Another terrorist who was
disturbed from sleep by the “brutal violent invasion” of Israeli
security personnel was Ashraf Ma’alwa, a Hamas terrorist who had been working
in a mixed Israeli-Palestinian workplace in Barkan before tying up two of his
co-workers, including a beautiful young woman, and shooting them in the head
before making his escape. Israeli intelligence had searched for his whereabouts
for over a month before tracking him down to a house outside Ramallah. Ma’alwa
was killed in a firefight with the arresting officers.

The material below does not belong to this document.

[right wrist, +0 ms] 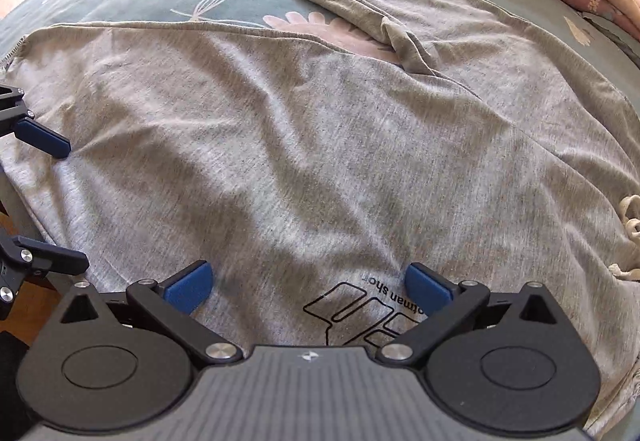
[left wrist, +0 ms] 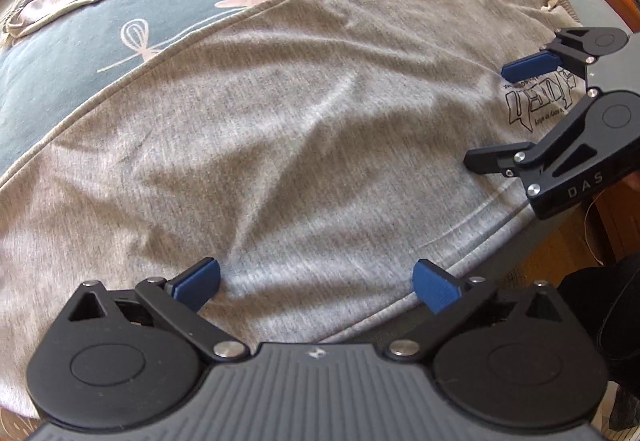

Readers, when reading such details, will
appreciate that the occasional night visits to arrest or neutralize known terrorists who
have committed such acts of violence and murder can, in no way, be called “without
reason.”
People who write such things have
an agenda, and that agenda is actively supporting the terrorists cause. And it
is known that this cause has nothing to do with searching for a peaceful
solution to the Palestinian problem. It has everything to do with maintaining the
political and religious violent rejection of the Jewish State of Israel
anywhere in the Middle East.
Peace can never come out of the
barrel of a terrorist gun. Ireland, of all places, knows this to be true. And, to
the writer of “No Peace for Palestinians,” until they are ready to lay
down their rifles and bombs, Israeli security forces will be justified to go in
search of the killers.
Wishing all the readers of Southern Star, and other Irish papers that print the false allegations of Israeli haters, a very
Happy and Peaceful Christmas.
Barry Shaw, Senior Associate
for Public Diplomacy at the Israel Institute for Strategic Studies. Author of ‘Fighting
Hamas, BDS, and Anti-Semitism.’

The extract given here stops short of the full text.